Per la revoca di un permesso di soggiorno - ha ribadito Peyer - servono presupposti piuttosto elevati e l’esito di questa procedura non è ancora certo, “perché siamo in uno Stato di diritto e questo vale anche per queste persone. Per questo dobbiamo essere molto precisi, molto corretti per arrivare alla fine a ritirare un permesso”.
Dai giorni scorsi - intanto - i cittadini dell’Unione Europea che richiedono un permesso B devono dichiarare eventuali procedimenti penali in corso e precedenti penali pendenti. “Così, quando vediamo che una persona non ha fatto una dichiarazione correttamente, abbiamo la possibilità di ritirare il permesso.
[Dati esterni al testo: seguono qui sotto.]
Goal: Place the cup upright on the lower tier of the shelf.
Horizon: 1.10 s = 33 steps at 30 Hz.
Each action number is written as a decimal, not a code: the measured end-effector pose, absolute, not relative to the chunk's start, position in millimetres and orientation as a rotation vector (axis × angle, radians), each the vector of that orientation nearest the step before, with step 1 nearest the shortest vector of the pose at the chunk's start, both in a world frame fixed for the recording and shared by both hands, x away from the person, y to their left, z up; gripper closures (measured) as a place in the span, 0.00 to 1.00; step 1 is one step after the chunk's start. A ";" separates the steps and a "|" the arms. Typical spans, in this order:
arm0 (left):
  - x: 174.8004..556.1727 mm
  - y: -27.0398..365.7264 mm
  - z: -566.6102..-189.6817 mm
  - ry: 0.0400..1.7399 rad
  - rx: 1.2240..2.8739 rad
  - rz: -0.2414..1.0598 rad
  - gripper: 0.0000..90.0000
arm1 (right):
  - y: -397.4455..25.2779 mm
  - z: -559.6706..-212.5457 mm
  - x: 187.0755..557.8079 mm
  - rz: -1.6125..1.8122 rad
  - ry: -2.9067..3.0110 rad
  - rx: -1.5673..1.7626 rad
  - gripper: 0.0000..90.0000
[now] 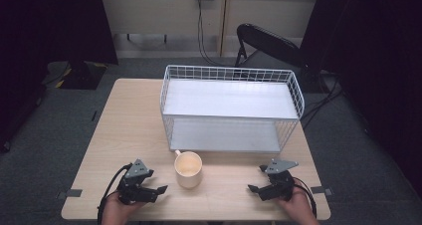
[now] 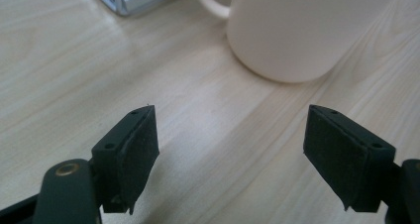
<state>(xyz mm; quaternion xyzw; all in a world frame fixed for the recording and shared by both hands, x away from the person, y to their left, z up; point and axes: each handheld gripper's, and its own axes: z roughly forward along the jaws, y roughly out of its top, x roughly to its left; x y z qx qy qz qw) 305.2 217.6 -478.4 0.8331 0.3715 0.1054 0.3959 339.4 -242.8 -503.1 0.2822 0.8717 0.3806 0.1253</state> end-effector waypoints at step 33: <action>311.7 184.3 -426.7 0.940 2.020 0.261 0.31 | -242.8 -503.1 339.4 1.109 2.539 0.823 0.16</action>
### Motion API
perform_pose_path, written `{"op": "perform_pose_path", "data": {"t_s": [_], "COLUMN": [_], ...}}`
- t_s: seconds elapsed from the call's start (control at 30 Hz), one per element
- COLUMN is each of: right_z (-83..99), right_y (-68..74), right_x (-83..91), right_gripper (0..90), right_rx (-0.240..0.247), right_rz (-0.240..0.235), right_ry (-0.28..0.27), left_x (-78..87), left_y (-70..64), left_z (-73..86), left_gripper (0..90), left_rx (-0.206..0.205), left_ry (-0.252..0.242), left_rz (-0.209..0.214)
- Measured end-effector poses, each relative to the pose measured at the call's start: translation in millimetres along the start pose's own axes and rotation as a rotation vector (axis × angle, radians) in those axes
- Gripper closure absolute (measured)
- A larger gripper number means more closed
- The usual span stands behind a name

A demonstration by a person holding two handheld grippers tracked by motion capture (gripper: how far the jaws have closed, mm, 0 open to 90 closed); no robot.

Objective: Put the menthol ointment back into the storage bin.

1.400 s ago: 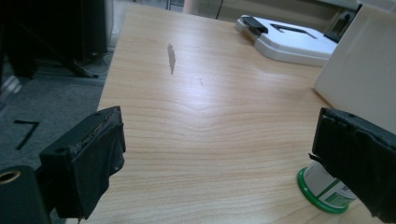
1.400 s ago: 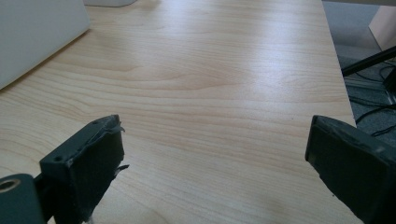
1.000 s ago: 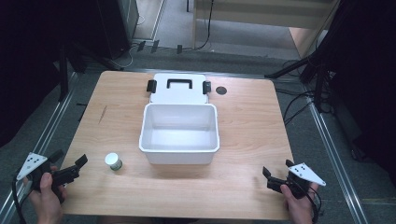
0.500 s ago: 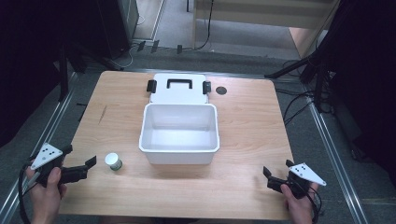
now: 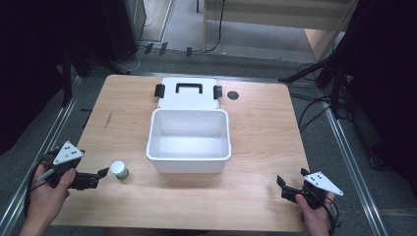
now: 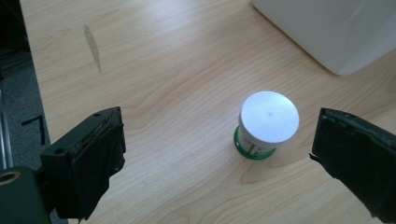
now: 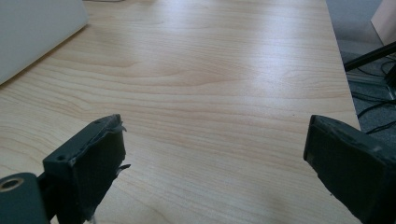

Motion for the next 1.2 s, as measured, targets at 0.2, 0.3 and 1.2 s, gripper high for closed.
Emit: {"op": "perform_pose_path", "data": {"t_s": [0.2,0.3,1.2], "right_z": [0.0,0.2,0.1], "right_y": [0.2,0.7,1.0], "right_x": [0.0,0.2,-0.1], "right_gripper": [6.0,6.0,6.0], "right_rx": [0.000,-0.003,0.000], "right_rz": [0.000,-0.004,-0.008], "right_ry": [0.002,0.005,0.007], "left_x": [-0.5,-1.8,-28.8], "left_y": [-6.2,-8.8,-28.4], "left_z": [-7.9,-11.4,-32.8], "left_gripper": [3.4,3.4,3.3], "left_rx": [-0.030,-0.042,-0.183], "left_ry": [0.078,0.119,0.519], "left_rz": [0.009,0.019,0.029]}}
Point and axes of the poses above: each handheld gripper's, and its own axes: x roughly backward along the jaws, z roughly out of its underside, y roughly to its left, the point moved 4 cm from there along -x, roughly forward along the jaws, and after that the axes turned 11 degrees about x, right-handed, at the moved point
Al momento non abbiamo questa possibilità. Si deve aspettare qualche mese o si deve fare un processo molto lungo”, sottolinea Peyer.
Il caso
Sette arresti tra Francia, Italia e Svizzera in un’operazione antidroga coordinata per debellare un nucleo malavitoso coordinato dalla ‘ndrangheta e dalla camorra. È quanto è avvenuto a fine febbraio, in manette sono finite anche quattro persone che risiedevano a Roveredo, grazie a un regolare permesso di soggiorno rilasciato dalle autorità grigionesi. Due mesi e mezzo dopo il caso continua a far discutere e a sollevare interrogativi.